Monday, January 14, 2013

Optimization in R

Optimization is a very common problem in data analytics.  Given a set of variables (which one has control), how to pick the right value such that the benefit is maximized.  More formally, optimization is about determining a set of variables x1, x2, … that maximize or minimize an objective function f(x1, x2, …).

Unconstrained optimization

In an unconstraint case, the variable can be freely selected within its full range.

A typical solution is to compute the gradient vector of the objective function [∂f/∂x1, ∂f/∂x2, …] and set it to [0, 0, …].  Solve this equation and output the result x1, x2 … which will give the local maximum.

In R, this can be done by a numerical analysis method.

> f <- function(x){(x[1] - 5)^2 + (x[2] - 6)^2}
> initial_x <- c(10, 11)
> x_optimal <- optim(initial_x, f, method="CG")
> x_min <- x_optimal$par
> x_min
[1] 5 6

Equality constraint optimization

Moving onto the constrained case, lets say x1, x2 … are not independent and then have to related to each other in some particular way: g1(x1, x2, …) = 0,  g2(x1, x2, …) = 0.

The optimization problem can be expressed as …
Maximize objective function: f(x1, x2, …)
Subjected to equality constraints:
  • g1(x1, x2, …) = 0
  • g2(x1, x2, …) = 0
A typical solution is to turn the constraint optimization problem into an unconstrained optimization problem using Lagrange multipliers.

Define a new function F as follows ...
F(x1, x2, …, λ1, λ2, …) = f(x1, x2, …) + λ1.g1(x1, x2, …) + λ2.g2(x1, x2, …) + …

Then solve for ...
[∂F/∂x1, ∂F/∂x2, …, ∂F/∂λ1, ∂F/∂λ2, …] = [0, 0, ….]

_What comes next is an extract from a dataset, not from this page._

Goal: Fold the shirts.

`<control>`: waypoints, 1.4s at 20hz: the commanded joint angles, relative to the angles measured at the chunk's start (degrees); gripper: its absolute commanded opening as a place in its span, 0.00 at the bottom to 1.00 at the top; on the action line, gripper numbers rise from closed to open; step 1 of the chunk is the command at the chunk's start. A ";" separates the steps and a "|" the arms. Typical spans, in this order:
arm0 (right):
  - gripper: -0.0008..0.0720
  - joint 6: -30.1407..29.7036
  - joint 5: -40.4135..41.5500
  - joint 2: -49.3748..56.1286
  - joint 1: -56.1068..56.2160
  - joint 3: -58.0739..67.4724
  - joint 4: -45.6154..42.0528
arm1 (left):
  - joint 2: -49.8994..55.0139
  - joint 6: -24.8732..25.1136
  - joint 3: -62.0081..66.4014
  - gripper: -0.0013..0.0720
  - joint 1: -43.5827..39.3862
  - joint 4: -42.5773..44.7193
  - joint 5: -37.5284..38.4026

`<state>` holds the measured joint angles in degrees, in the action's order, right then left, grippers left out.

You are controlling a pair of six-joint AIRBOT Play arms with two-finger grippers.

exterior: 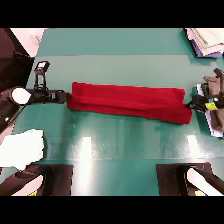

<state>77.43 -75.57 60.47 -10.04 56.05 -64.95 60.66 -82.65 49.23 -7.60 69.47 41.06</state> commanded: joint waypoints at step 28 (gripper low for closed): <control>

Inequality constraint optimization

In this case, the constraint is inequality.  We cannot use the Lagrange multiplier technique because it requires equality constraint.  There is no general solution for arbitrary inequality constraints.

However, we can put some restriction in the form of constraint.  In the following, we study two models where constraint is restricted to be a linear function of the variables:
w1.x1 + w2.x2 + … >= 0

Linear Programming

Linear programming is a model where both the objective function and constraint function is restricted as linear combination of variables.  The Linear Programming problem can be defined as follows ...

Maximize objective function: f(x1, x2) = c1.x1 + c2.x2

Subjected to inequality constraints:
  • a11.x1 + a12.x2 <= b1
  • a21.x1 + a22.x2 <= b2
  • a31.x1 + a32.x2 <= b3
  • x1 >= 0, x2 >=0
As an illustrative example, lets walkthrough a portfolio investment problem.  In the example, we want to find an optimal way to allocate the proportion of asset in our investment portfolio.
  • StockA gives 5% return on average
  • StockB gives 4% return on average
  • StockC gives 6% return on average
To set some constraints, lets say my investment in C must be less than sum of A, B.  Also, investment in A cannot be more than twice of B.  Finally, at least 10% of investment in each stock.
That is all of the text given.